Scott's Soapbox

Sunday, April 17, 2005

From Today

Now spring has officially sprung here. Was winter officially over when the calendar said so? Was it last weekend when I went to my first barbeque and had my first burger off the grill? Friday when I went to the first home baseball game of the year, and saw not only the green grass, heard the crack of the bat, and the unmistakable sound of a pitched fastball into a catcher's mitt? Was it yesterday, when I got up early and watched the whole world awaken? Or last night, when I had my first piece of corn on the cob? Are these rituals, these flavors, these sensations, now what marks a change in season?

I have noticed now, that even the coffees change. Right now there is creme bulee and chocolate macadamia to enjoy...the fall brings pumpkin and cinnamon, winter nutmeg and egg nog. Everything now is lighter, faster, brighter, happier than it was just a few weeks ago. Downtown has changed to a more vibrant, more talkative, more colorful place to walk through- gone are the days when each of us huddled only with ourselves, jackets held tight against the biting wind.

I spent part of yesterday at a farm- Slate Run, part of the Columbus Metro Parks system. It consists of an historic farm which has been restored to function much as it did in the 1880s. One is greeted by rooster calls and squawking poultry, hears mooing and oinking and the hissing of geese. I fed sheep, pet a young piglet, and watched horses stir. The centerpiece is a beautifully constructed farmhouse, originally built in 1856. As I toured it, I thought about my wonderful and treasured heritage, both as an American and as a Stuart.

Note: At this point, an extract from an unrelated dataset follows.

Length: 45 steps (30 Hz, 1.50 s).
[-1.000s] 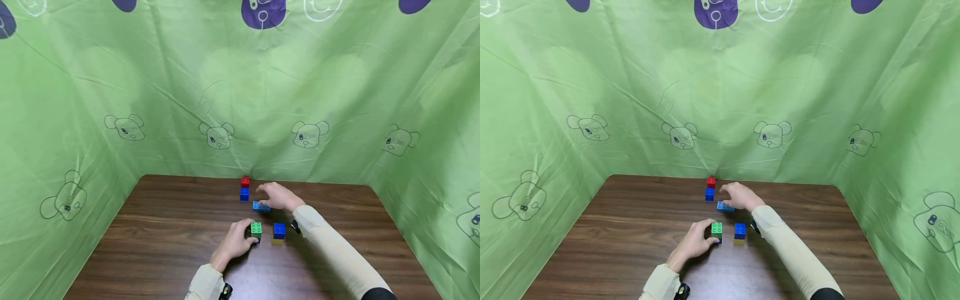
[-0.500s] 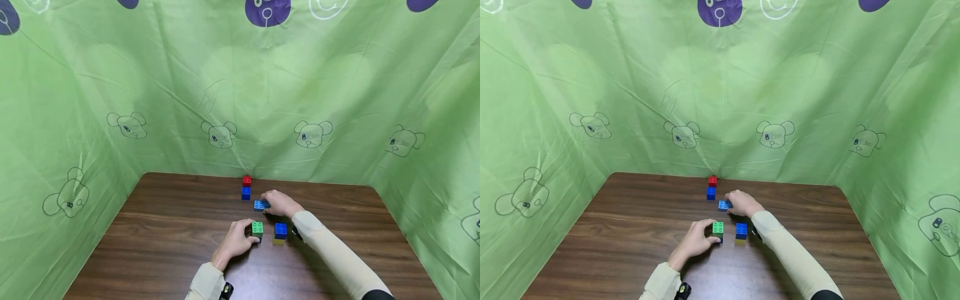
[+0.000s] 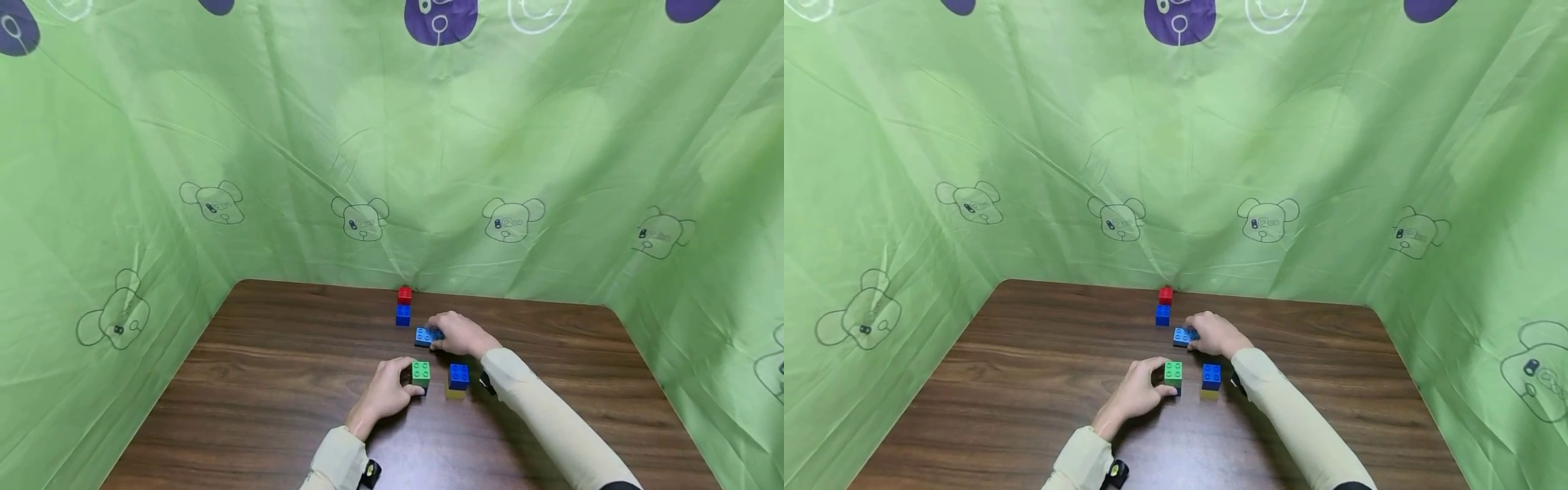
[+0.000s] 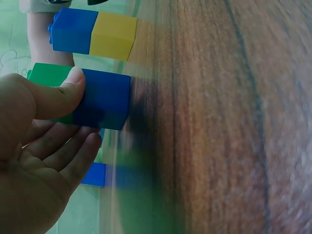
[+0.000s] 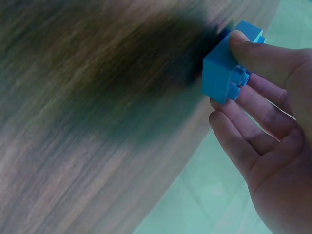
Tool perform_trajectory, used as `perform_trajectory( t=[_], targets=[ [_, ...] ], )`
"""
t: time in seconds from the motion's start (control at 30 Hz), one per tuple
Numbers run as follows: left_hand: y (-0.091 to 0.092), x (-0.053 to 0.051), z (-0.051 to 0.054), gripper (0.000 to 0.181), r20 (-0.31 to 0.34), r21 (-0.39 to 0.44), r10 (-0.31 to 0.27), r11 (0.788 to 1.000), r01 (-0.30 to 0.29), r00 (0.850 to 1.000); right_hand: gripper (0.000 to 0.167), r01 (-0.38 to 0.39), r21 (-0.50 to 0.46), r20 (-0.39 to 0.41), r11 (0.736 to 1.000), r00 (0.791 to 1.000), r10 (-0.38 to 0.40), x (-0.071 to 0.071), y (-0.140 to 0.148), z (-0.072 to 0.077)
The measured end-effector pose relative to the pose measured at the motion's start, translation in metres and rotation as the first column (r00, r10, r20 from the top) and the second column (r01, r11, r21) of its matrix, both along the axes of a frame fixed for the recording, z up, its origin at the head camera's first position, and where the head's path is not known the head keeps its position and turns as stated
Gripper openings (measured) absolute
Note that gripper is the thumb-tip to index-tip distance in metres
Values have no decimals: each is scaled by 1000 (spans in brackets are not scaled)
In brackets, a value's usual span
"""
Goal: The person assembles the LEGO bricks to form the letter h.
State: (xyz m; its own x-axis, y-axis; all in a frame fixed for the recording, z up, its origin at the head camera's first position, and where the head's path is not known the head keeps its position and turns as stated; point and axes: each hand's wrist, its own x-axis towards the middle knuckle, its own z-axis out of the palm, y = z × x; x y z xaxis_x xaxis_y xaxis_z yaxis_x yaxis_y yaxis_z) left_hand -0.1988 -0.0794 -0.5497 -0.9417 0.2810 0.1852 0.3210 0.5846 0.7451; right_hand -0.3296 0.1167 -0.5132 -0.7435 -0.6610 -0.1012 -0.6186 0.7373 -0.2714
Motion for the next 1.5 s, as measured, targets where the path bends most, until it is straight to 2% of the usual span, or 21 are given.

When I arrived, the farm was still awakening-all the young piglets (2 groups of about 8 each) were still all piled up with each other in sleep. The night before was cold, and these siblings were huddled together with a leg thrown over here, a tail there...blissfully dozing in the sun. From time to time, one would wake up and move around. After checking out the situation and making sure nothing was going on, they would squeeze there way back into the pile, often resulting in awakened brothers and sisters, all of which would sort of shrug and this intrusion and try to go back to sleep. Sort of a pig version of the snooze alarm. One of these roused pigs woke up and came over to me. These were obviously domesticated oinkers, and it quickly poked it oinking nose through the fence to inquire of me. "Corn!" it was saying, judging from the picked over cobs that were spread out over the pen's floor. "Pardon me, kind sir, but do you have any corn?" I told it I did not, both verbally and with simple hand gestures. (Yes, I actually said out loud, "I'm sorry, I don't have any corn. No corn!") It sort of squinted at me, and in an uncannily human way, disdainfully brushed me off "tut-tut, be off with you then" and left me. After poking around and finding that mom was still asleep as well, it returned to the pile, just one more piglet looking for a warm place to rest.

Springtime on the farm made me think about how much more dependent on the seasons, on the weather than we are today. Their 1880s farm lives were governed by time. A time to plant, a time to harvest, a time to feed, a time to milk. Morning chores and evening ones. A regularity of schedules established simply by the realities of nature. Today, we are liberated from these demands. All the weather requires of me is a choice of clothing and occasionally some extra time alloted for travel. This, as with so many things, has made our lives both simpler and more complicated.

In the meantime I will enjoy the long walks and beautiful colors of the spring while I wait for the seasons' cycle to once again turn.